Sevan Usta nelerden tespih diziyor
Altın-beyaz altın
Amber (balina kusmuğu)
Bağa (kaplumbağa sırt kabuğu)
Balık dişi
Boğa dişi
Bufalo boynuzu
Gergedan boynuzu
Fildişi-fil kemiği
Hipopotam dişi
Kehribar (fosilleşmiş çam reçinesi)
Mamut dişi
Mercan
Misk (erkek ceylanın karın derisinin altı)
Mors balığı dişi
Narçıl
Orka (katil balina dişi)
Pırlanta
Siyah pırlanta
Su aygırı dişi
Yakut-Zümrüt-Safir
Hem ‘elin sakızı’ hem dini vecibe
İlk olarak MÖ 800′lerde, Hindu Brahman rahiplerinin ibadet için kullandığı tespihler günümüzde de ibadet, stres atma, keder ve dinlence için kullanılıyor. Musevilik hariç tüm dinlerde tespih çekiliyor. İbadet için kullananlar, tespihin inanılan ve inanan arasında köprü kurduğuna düşünüyor. Bazı ruh hastalarının kendi kendine tedavisinde de kullanılan tespihlerin seri üretimi bulunmuyor. Türkiye’de en yaygın tespihler Erzurum’da oltu taşından üretiliyor. Tespihi, “elin sakızı” olarak değerlendiren Sevan Usta’ya göre, her erkeğin bir tespihi var; ama 1 dolarlık, ama 100 bin dolarlık…

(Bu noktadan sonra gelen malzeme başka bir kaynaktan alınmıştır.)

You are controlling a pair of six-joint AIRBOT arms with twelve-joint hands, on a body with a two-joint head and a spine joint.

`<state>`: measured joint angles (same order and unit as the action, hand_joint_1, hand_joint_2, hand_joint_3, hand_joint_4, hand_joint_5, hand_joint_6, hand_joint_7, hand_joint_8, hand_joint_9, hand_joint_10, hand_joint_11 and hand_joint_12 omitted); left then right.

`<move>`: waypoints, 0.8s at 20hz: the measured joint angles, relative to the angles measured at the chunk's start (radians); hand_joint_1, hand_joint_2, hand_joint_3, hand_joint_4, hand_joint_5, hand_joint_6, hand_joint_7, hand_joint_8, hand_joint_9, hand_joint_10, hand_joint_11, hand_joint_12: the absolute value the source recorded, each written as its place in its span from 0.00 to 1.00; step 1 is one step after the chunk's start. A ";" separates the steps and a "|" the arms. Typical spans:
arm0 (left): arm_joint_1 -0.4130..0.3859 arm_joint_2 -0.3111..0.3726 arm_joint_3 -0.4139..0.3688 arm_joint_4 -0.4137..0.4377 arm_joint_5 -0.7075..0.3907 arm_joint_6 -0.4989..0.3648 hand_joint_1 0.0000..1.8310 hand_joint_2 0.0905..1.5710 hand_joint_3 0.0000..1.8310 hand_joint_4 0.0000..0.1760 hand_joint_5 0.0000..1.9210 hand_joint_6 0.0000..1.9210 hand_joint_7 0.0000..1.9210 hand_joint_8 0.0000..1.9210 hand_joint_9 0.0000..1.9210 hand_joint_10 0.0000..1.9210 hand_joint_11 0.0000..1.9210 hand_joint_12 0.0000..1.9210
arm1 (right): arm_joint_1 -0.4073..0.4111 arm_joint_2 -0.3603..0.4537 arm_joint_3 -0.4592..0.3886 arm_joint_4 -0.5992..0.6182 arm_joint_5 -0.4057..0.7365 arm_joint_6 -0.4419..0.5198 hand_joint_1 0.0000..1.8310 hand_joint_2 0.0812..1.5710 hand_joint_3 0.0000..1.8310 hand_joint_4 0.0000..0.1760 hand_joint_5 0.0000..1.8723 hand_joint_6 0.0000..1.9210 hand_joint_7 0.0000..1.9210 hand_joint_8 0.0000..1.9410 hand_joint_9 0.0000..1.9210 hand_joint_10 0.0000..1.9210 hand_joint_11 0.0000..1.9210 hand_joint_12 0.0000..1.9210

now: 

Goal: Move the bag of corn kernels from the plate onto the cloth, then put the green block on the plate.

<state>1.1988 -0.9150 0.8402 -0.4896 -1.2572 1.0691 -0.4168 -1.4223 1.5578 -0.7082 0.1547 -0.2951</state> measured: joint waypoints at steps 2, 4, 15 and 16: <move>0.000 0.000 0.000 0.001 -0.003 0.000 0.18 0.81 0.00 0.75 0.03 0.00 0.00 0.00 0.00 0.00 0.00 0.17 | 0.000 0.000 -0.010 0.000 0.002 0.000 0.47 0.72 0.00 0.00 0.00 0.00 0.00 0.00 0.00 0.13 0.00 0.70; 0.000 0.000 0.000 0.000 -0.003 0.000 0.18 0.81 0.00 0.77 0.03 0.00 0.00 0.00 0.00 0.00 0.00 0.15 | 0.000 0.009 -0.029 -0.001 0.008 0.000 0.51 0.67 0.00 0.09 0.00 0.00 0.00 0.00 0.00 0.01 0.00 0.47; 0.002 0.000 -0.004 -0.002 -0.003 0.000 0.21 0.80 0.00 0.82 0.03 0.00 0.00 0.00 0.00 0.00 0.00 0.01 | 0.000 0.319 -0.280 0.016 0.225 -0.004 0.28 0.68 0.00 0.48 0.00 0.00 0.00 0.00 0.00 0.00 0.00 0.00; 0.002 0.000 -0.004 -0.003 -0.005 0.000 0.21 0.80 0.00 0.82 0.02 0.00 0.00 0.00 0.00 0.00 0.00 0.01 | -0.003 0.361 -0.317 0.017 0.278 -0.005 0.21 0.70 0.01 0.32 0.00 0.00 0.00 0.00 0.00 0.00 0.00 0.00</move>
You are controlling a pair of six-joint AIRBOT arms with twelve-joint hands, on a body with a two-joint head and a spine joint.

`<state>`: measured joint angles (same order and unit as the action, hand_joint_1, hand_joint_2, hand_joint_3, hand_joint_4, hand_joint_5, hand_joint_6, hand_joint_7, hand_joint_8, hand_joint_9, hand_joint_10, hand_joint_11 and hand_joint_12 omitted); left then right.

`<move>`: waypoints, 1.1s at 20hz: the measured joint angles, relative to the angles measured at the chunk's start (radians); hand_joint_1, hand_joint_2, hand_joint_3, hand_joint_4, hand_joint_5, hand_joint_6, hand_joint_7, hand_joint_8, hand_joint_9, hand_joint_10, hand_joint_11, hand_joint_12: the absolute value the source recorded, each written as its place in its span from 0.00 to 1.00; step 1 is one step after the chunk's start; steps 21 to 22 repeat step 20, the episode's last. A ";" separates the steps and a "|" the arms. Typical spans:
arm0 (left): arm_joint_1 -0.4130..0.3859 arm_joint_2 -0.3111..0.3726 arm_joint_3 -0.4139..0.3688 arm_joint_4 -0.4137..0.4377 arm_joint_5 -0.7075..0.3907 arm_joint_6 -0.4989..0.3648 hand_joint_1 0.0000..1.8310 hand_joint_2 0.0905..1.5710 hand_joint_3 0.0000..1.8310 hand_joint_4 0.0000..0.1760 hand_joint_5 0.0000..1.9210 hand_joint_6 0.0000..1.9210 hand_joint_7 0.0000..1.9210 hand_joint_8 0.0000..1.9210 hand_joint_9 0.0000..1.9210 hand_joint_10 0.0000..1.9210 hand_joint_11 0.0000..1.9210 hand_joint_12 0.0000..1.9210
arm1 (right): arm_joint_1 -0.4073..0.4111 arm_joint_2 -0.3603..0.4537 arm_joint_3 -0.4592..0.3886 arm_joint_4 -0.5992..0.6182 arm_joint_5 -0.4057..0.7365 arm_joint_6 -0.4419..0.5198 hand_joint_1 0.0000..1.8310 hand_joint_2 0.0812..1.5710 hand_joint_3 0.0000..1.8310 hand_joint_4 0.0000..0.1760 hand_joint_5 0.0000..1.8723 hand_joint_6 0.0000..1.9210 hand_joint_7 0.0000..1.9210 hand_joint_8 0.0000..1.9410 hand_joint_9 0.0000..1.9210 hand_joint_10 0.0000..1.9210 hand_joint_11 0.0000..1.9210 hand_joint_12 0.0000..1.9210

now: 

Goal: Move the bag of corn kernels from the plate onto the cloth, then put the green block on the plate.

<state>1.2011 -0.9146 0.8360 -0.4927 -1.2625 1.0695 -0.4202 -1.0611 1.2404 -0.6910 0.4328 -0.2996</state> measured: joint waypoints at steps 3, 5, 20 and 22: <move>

Türkiye’de 33 ve 99 taneli tespihler kullanılıyor. Yaygın olarak kullanılan 33′lük el tespihinde taneleri 3′e bölen 2 “durak” bulunuyor. 99′luk tespih ise dua tespihi olarak biliniyor. Tekkeler ve dergahlarda ise zikir çekerken, 500 ve binlik tespihler kullanılıyor. Hıristiyanlar, 50 taneli tespihi Şamfle Duası okurken kullanıyor. Katolik Hıristiyanlar, 59 taşlı tespih de kullanıyor. Budistler ise, tespih çekerek günahlardan arınmaya çalışıyor.
Sultanahmet’in açılışında 170 bin tespih
Sultan 1. Ahmet, Sultanahmet Camii’nin ibadete açıldığı ilk cuma namazında, caminin kaç kişi alabildiğini öğrenmek için çok sayıda tespih hazırlanmasını ve her girene bir verilmesini emreder. Namaz girişinde her bir kişiye 1 tespih verilir ve toplam 86 bin adet öd ağacından yapılmış tespih dağıtılır. Namaz çıkışında da dağıtılan abanozdan yapılmış tespihlerle birlikte toplam 170 bin tespih dağıtılmış olur. Burada dikkat çeken konu ise, 170 bin tespihin birkaç günde hazırlanabilmesi. Bu durum, 17. yüzyılda İstanbul’da 10 binlerce tespihi kısa sürede hazırlayabilen yüzlerce tespih ustasının varlığını kanıtlıyor.
Kim hangi tesbihe ilgi duyuyor.
Bakan ve milletvekilleri: Yakut, zümrüt, safir tesbihler.
İşadamları: Hayvan dişi ve boynuzu ile balina ve fil dişleri üzerine pırlanta işlemeli tespihler.
Ünlüler: Altın, pırlanta ve yakut tespihler.